* Provided data
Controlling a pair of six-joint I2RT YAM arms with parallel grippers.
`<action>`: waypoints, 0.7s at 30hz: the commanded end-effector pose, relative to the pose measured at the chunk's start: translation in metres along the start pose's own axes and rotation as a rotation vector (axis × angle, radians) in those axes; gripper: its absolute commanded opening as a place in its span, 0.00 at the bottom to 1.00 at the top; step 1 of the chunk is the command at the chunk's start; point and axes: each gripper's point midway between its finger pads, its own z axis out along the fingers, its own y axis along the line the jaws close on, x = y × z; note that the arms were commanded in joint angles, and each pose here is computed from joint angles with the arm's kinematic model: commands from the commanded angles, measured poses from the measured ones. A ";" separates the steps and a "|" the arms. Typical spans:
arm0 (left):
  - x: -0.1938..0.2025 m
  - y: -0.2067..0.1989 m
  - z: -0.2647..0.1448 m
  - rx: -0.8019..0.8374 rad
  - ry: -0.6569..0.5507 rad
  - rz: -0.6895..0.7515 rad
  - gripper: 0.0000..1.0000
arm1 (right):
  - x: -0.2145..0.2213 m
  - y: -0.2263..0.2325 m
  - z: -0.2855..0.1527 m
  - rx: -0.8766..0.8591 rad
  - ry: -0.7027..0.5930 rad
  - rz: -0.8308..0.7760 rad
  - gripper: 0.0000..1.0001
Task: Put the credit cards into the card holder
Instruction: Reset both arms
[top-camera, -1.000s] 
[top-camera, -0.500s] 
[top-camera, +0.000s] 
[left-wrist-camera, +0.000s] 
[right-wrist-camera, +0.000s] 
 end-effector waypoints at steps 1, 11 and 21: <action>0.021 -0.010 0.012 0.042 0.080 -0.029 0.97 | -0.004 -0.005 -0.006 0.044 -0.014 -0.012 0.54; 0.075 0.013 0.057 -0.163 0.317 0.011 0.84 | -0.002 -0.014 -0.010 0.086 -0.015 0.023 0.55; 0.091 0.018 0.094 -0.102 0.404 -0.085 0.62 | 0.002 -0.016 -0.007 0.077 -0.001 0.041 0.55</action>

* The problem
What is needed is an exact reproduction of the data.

* Solution below
Controlling a pair of six-joint I2RT YAM arms with parallel grippers.
`<action>`: waypoints, 0.7s at 30hz: the commanded end-effector pose, relative to the pose measured at the chunk's start: translation in metres along the start pose's own axes and rotation as a rotation vector (axis × angle, radians) in those axes; gripper: its absolute commanded opening as a place in its span, 0.00 at the bottom to 1.00 at the top; step 1 of the chunk is the command at the chunk's start; point and axes: each gripper's point midway between its finger pads, its own z axis out along the fingers, its own y axis along the line the jaws close on, x = y × z; note that the arms were commanded in joint angles, and each pose here is computed from joint angles with the arm's kinematic model: commands from the commanded angles, measured poses from the measured ones. A ";" separates the steps and a "|" the arms. Typical spans:
arm0 (left):
  - x: -0.1938..0.2025 m
  - y: -0.2067..0.1989 m
  - z: -0.2647..0.1448 m
  - rx: -0.8019..0.8374 rad
  - ry: -0.6569..0.5507 rad
  - rz: -0.6895..0.7515 rad
  - gripper: 0.0000..1.0000
arm1 (right):
  - x: -0.2145..0.2213 m
  - y: -0.2263..0.2325 m
  - z: -0.2855..0.1527 m
  - rx: -0.8766..0.8591 rad
  - ry: -0.7027..0.5930 rad
  - rz: -0.8308..0.7760 rad
  - gripper: 0.0000..1.0001
Task: Put the credit cards into the card holder
Instruction: Reset both arms
[top-camera, -1.000s] 
[top-camera, -0.500s] 
[top-camera, +0.000s] 
[left-wrist-camera, +0.000s] 
[right-wrist-camera, +0.000s] 
 end-effector waypoints at steps 1, 11 and 21: <action>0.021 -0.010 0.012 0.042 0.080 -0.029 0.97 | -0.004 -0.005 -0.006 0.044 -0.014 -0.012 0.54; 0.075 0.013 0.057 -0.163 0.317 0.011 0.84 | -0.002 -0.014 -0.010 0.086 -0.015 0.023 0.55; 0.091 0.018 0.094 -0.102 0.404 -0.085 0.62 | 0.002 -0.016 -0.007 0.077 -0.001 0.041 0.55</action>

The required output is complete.